- [TASK TO CARRY OUT]:
All lines below starting at the one that holds "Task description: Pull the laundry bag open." and ending at the one that holds "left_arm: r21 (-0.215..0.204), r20" should be printed exactly, ends included. Pictures should not be printed, nor anything else.

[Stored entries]
* * * * *

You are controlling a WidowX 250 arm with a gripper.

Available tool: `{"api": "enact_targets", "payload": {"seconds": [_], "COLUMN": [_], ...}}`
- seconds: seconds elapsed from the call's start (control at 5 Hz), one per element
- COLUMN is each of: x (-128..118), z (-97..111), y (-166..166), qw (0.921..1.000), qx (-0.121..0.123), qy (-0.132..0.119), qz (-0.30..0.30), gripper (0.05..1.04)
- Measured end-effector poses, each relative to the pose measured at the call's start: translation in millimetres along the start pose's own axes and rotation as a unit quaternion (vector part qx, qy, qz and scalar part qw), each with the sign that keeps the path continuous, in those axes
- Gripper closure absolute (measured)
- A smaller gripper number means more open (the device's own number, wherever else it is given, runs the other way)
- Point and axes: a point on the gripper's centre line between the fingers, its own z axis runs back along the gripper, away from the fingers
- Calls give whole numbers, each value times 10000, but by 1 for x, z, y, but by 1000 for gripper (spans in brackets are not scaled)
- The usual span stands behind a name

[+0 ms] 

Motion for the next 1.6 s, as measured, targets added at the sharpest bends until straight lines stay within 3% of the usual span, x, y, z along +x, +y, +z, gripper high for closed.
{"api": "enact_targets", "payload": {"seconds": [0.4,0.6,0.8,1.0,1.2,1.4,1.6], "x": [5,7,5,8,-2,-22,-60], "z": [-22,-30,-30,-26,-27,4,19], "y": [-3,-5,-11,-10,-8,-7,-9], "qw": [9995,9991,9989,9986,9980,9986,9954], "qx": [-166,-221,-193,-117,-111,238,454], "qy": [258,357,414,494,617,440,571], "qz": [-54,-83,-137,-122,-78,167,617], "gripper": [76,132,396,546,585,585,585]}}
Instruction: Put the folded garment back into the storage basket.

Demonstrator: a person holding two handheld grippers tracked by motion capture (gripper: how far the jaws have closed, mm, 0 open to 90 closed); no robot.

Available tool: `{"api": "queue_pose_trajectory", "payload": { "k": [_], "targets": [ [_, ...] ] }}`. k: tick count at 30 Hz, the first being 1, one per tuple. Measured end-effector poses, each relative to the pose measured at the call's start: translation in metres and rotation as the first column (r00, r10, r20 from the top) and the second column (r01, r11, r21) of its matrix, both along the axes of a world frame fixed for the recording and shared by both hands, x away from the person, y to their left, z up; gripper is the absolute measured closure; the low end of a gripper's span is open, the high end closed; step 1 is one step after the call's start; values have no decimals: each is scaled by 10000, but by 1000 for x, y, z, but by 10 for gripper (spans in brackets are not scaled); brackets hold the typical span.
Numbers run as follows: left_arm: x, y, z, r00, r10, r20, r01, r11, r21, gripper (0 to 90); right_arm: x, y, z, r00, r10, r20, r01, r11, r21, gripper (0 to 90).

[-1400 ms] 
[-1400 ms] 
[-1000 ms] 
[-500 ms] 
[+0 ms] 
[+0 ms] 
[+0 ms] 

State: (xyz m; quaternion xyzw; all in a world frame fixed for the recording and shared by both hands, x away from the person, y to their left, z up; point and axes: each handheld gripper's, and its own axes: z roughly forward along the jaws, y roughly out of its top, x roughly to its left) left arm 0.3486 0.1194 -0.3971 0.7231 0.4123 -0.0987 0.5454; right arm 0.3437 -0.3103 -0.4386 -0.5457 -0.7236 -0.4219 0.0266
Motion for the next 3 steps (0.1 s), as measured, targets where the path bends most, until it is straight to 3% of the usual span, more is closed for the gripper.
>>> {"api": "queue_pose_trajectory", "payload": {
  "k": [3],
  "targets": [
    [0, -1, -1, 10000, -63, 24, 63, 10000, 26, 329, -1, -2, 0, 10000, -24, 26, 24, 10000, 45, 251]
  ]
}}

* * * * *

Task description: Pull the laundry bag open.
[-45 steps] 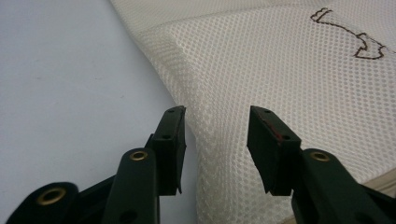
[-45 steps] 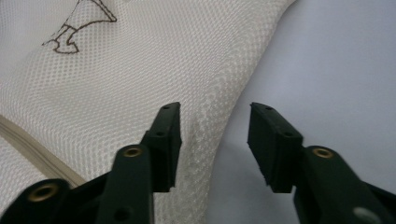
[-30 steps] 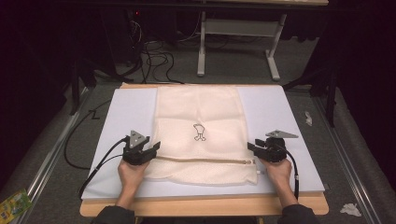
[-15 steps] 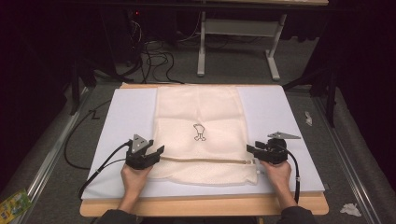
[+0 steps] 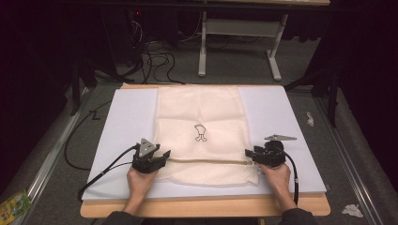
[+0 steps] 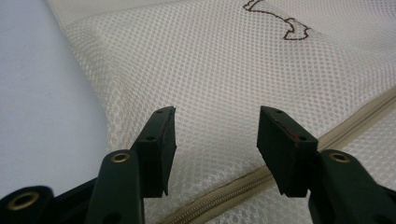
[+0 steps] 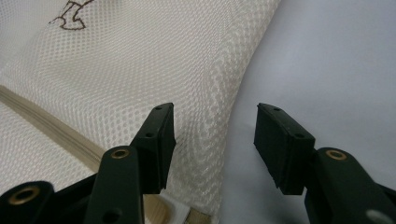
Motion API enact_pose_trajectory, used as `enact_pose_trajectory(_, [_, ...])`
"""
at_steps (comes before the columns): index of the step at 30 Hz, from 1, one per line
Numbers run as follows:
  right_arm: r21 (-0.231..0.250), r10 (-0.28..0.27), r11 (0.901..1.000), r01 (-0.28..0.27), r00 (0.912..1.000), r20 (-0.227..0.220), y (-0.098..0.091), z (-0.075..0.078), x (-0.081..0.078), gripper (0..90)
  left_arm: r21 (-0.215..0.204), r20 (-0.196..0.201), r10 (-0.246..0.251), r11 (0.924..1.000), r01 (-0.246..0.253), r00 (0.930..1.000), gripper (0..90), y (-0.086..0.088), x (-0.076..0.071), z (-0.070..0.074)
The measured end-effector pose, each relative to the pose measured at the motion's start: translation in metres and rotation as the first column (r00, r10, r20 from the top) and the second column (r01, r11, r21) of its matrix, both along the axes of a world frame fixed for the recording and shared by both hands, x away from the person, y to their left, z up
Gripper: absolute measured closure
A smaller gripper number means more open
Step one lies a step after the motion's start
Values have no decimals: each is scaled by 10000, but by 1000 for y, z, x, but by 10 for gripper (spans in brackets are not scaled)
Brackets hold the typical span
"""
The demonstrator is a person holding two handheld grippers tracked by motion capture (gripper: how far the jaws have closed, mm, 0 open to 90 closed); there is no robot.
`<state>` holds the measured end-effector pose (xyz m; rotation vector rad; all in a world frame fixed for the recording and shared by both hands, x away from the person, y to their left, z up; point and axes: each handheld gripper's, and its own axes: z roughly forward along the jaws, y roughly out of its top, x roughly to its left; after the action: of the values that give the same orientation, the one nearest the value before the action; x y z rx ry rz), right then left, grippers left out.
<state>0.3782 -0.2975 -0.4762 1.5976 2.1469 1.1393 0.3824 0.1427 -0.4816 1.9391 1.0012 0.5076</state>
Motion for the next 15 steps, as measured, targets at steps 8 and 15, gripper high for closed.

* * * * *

- [ANSWER TO THE EXERCISE]:
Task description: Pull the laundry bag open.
[-45 steps] 
[-45 steps] 
[-30 steps] 
[-15 steps] 
[+0 steps] 
[+0 steps] 
[+0 steps] 
Motion API enact_pose_trajectory, used as `enact_pose_trajectory(_, [_, ...])`
"""
at_steps (comes before the columns): index of the step at 30 Hz, from 1, one per line
Numbers run as follows:
  right_arm: r21 (-0.231..0.250), r10 (-0.28..0.27), r11 (0.901..1.000), r01 (-0.28..0.27), r00 (0.912..1.000), r20 (-0.227..0.220), y (-0.098..0.091), z (-0.075..0.078), x (-0.081..0.078), gripper (0..90)
  left_arm: r21 (-0.215..0.204), r20 (-0.196..0.201), r10 (-0.246..0.251), r11 (0.924..1.000), r01 (-0.246..0.253), r00 (0.930..1.000), gripper (0..90), y (-0.086..0.088), x (-0.076..0.071), z (-0.070..0.074)

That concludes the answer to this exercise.